If you’re feeling a little tight in the back, this stretch is perfect. Lie on the ground and spread your arms out to your sides at shoulder-height. Slowly swing one leg to the opposite-side shoulder, while keeping the other leg on the ground. That is, if you’re starting with your right leg, swing it up to your left shoulder (over your right leg). As you swing, allow your hips and lower back to naturally roll to the side, but keep your shoulders on the ground. Also, try to keep your toes pointed toward the ceiling.


The opposite of the iron cross, the scorpion also stretches your low back and hips. Lay on your stomach with your arms to the sides at shoulder-height. Then swing one leg over the other (your knee will naturally bend) to its opposite-side shoulder. If starting with your right leg, bend your right knee and swing your right leg up towards your left shoulder. Allow your lower back and hips to naturally roll as you swing your legs, but keep your chest on the ground. Also try to keep your chin on the ground, but your head up.
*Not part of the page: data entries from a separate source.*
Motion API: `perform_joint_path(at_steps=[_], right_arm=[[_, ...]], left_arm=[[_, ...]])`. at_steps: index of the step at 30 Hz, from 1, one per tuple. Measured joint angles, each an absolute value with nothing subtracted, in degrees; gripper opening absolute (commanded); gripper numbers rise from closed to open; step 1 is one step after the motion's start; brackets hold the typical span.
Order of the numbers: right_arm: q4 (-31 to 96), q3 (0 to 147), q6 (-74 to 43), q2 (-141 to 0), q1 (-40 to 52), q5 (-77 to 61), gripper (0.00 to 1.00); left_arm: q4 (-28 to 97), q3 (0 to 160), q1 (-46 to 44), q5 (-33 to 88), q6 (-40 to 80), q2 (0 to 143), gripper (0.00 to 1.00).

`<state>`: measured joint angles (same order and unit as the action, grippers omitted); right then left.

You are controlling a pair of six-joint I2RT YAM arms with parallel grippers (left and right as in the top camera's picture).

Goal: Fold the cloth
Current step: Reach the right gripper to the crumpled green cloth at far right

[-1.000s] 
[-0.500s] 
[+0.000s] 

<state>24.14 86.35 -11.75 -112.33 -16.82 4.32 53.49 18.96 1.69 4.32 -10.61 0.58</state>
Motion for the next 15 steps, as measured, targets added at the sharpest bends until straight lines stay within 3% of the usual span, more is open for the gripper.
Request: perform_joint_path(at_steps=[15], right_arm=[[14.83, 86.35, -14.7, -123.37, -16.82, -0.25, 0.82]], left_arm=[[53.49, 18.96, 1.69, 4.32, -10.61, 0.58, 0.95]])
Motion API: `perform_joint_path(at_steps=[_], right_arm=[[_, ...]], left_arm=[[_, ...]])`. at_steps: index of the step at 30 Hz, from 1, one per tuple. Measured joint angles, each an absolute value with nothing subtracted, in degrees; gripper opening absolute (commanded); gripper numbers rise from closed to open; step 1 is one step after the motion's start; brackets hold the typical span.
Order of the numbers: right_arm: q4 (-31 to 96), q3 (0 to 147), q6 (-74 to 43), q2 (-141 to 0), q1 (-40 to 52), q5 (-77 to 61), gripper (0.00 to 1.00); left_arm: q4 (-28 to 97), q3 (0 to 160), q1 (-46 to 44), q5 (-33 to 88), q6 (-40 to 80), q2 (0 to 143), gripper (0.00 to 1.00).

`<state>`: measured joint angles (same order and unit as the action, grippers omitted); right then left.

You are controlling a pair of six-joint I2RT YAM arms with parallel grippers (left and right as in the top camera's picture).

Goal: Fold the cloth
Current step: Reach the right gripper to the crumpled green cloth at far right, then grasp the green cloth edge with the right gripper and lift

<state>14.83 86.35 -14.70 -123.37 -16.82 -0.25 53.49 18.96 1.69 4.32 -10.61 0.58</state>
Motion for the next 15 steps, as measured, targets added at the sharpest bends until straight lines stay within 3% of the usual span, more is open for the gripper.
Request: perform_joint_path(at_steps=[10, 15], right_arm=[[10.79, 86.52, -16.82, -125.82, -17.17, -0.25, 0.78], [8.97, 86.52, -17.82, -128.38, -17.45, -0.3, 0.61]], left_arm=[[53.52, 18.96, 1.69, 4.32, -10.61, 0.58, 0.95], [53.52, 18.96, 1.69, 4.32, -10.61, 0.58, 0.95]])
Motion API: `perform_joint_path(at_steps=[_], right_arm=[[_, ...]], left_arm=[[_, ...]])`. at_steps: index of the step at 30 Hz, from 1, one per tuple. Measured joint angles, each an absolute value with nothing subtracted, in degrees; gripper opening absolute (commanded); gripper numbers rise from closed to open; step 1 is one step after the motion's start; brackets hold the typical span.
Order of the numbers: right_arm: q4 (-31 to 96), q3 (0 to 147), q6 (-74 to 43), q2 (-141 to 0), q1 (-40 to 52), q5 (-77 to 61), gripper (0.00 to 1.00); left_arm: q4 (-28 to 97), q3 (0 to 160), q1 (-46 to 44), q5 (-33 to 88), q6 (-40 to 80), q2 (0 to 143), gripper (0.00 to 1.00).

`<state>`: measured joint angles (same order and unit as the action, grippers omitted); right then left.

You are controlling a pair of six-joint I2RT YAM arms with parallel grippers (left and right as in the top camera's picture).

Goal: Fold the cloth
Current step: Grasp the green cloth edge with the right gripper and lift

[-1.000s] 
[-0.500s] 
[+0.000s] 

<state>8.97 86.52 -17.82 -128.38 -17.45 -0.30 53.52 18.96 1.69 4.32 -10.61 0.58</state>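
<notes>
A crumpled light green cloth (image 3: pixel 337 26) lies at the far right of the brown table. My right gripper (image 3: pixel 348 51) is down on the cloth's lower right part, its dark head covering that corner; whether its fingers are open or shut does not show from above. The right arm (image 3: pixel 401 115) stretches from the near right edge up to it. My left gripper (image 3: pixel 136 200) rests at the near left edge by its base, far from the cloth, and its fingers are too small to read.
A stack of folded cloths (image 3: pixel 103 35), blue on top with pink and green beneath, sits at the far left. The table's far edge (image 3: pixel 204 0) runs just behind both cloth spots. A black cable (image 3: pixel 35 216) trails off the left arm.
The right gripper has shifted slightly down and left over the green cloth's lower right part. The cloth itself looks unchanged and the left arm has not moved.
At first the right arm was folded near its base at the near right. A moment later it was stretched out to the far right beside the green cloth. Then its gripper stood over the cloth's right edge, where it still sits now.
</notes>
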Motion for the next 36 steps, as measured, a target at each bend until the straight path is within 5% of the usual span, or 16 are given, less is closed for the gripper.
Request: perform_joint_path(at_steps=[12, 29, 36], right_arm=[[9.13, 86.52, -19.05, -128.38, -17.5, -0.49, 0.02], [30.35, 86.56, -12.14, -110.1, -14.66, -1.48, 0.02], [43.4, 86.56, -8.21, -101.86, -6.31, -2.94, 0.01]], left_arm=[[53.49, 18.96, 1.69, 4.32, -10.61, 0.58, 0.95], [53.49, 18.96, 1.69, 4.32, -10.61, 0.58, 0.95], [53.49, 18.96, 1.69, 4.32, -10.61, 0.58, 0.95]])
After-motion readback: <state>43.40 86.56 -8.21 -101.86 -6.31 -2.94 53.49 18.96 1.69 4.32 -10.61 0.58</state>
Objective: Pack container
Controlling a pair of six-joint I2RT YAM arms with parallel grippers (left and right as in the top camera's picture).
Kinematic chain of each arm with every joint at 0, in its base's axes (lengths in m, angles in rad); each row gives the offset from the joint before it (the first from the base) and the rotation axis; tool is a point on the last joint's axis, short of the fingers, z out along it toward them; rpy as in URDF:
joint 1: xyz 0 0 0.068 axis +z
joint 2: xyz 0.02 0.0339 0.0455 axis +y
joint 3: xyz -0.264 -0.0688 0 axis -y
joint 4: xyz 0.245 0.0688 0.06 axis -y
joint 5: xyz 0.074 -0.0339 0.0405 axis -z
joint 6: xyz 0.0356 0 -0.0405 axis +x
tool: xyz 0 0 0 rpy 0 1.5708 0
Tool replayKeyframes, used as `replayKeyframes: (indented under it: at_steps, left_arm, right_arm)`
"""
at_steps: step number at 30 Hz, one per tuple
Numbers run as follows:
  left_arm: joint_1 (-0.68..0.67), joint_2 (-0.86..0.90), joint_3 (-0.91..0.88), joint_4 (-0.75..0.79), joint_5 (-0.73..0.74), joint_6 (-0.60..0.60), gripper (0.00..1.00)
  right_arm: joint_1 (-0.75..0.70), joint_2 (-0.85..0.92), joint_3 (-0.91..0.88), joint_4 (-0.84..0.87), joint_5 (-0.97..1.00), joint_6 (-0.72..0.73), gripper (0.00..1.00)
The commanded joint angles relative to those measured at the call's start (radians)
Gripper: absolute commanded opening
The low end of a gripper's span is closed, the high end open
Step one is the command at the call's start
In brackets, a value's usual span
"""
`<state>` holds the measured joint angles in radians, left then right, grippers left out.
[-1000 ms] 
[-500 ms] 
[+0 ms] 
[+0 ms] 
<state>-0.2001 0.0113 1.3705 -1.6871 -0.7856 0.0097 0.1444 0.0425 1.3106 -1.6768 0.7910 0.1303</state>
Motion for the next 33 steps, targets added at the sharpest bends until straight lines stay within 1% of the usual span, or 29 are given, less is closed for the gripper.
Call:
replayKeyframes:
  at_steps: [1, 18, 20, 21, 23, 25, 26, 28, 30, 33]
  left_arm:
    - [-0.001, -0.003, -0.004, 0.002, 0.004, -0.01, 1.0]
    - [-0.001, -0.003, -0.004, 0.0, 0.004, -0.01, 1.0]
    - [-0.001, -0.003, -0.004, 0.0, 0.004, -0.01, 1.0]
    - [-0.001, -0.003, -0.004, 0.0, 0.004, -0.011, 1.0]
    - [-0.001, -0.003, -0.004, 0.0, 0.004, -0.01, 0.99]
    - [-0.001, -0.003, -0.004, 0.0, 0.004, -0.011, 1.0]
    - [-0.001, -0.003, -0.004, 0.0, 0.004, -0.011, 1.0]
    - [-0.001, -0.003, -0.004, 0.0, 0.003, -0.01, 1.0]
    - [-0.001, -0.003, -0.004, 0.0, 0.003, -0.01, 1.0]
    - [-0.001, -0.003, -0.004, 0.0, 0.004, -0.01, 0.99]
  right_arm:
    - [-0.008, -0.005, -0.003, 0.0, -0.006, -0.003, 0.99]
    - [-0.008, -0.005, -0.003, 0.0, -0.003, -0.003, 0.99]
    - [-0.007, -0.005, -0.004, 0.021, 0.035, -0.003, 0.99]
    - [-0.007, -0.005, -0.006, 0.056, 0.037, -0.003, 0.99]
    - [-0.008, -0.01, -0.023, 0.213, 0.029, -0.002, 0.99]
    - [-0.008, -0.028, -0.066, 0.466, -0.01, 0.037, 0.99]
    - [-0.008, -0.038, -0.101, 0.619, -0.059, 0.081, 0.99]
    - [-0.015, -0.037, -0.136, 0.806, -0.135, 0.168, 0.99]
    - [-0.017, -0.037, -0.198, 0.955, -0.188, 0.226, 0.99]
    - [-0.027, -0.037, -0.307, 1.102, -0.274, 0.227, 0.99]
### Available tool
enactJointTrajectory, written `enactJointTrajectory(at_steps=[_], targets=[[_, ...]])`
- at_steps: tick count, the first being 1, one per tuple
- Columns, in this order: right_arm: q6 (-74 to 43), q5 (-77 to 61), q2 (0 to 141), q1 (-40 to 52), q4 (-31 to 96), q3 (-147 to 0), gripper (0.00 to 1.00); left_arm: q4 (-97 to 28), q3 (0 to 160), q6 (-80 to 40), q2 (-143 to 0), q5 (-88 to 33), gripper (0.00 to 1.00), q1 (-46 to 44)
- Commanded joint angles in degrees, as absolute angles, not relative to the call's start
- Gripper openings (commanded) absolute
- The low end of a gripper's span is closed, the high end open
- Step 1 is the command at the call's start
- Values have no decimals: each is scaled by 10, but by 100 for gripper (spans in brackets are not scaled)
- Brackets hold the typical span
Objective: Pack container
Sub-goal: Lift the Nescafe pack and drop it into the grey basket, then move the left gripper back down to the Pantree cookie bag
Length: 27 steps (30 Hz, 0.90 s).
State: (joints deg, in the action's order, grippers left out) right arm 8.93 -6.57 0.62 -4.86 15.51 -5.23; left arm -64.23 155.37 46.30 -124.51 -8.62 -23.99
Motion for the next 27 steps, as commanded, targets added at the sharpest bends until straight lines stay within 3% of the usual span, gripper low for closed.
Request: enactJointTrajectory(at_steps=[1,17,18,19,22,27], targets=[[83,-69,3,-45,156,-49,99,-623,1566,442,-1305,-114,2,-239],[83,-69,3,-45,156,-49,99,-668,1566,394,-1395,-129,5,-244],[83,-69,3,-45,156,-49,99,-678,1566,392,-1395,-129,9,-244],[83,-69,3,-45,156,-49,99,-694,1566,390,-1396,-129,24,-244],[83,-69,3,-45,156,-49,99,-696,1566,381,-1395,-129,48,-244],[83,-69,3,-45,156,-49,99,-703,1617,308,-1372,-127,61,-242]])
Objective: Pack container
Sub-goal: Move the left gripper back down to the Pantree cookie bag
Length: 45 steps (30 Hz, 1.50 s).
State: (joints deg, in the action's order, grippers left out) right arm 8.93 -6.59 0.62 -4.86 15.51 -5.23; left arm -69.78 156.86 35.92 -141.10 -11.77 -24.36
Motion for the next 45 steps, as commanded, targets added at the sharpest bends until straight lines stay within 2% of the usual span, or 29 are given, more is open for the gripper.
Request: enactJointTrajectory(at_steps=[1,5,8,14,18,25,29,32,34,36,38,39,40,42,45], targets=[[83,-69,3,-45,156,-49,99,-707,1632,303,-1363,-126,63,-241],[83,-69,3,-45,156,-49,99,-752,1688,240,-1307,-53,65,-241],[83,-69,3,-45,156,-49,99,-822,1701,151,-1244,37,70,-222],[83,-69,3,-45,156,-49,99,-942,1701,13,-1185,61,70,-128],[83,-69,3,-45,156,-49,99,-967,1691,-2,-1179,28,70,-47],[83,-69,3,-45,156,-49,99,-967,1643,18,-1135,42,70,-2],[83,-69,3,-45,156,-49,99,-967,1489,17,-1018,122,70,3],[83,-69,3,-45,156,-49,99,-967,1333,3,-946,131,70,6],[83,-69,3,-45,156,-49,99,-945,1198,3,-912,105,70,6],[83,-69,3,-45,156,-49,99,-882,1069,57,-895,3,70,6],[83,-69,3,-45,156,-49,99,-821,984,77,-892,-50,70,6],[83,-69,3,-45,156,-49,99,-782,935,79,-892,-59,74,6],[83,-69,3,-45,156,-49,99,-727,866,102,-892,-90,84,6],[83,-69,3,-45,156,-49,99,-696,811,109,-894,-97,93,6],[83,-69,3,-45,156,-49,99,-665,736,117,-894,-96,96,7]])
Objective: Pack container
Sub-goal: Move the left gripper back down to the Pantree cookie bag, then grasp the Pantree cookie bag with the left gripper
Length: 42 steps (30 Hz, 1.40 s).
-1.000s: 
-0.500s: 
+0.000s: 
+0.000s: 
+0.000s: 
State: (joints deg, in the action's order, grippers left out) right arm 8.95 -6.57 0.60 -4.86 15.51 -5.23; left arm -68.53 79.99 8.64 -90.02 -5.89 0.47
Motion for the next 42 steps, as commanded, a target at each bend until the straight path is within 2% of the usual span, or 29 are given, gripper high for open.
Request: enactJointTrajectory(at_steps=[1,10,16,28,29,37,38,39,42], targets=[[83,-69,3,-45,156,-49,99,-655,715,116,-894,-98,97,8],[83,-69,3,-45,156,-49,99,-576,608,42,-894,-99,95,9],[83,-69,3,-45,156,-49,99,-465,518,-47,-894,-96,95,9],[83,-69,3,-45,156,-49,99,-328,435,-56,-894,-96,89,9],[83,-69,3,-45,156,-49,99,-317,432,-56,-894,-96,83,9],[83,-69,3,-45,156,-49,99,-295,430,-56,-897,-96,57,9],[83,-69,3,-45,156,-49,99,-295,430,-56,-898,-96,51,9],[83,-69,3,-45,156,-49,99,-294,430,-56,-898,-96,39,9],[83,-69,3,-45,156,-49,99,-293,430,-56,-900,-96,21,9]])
You will also need to focus on your arms before you hit the field and start throwing. These stretches can be done standing or while doing stationary leg stretches, such as lunges, at the end of your calesthenic routine.

Triceps & Shoulders

The most fundamental stretches — ones you will do throughout your softball career — are triceps and shoulder stretches:

  1. Pull one arm across your chest. Hold that elbow with your opposite hand for 15 seconds. Release and switch arms.
  2. Next, reach one arm up to the sky, then bend your elbow and reach your hand down your back (palm facing your back). Use your other arm to push down on your elbow for a deeper stretch.
  3. To get a great overall stretch, try this: Reach both arms behind your back and clasp your fingers. Then, bring both arms up towards the sky. Repeat the motion, but clasp your fingers above your head and reach for the sky, palms up. Lastly, clasp your hands in front of your chest and reach outward, palms facing forward. You can do this last stretch one arm at a time for a deep forearm stretch.

You can also do arm circles — both small and large, forward and backward — to really loosen up the shoulder sockets. Take them nice and easy, though; don’t throw your arms too wildly.

Get Moving

With proper stretching, you’ll decrease the likelihood of injury in softball. The game calls for agility and rapid movements — on the bases and on the field — and calesthenic stretches are perfect to ready your body for competition. When done with a team, they can heighten comradery. When done alone, they’ll give you just what you need to get moving.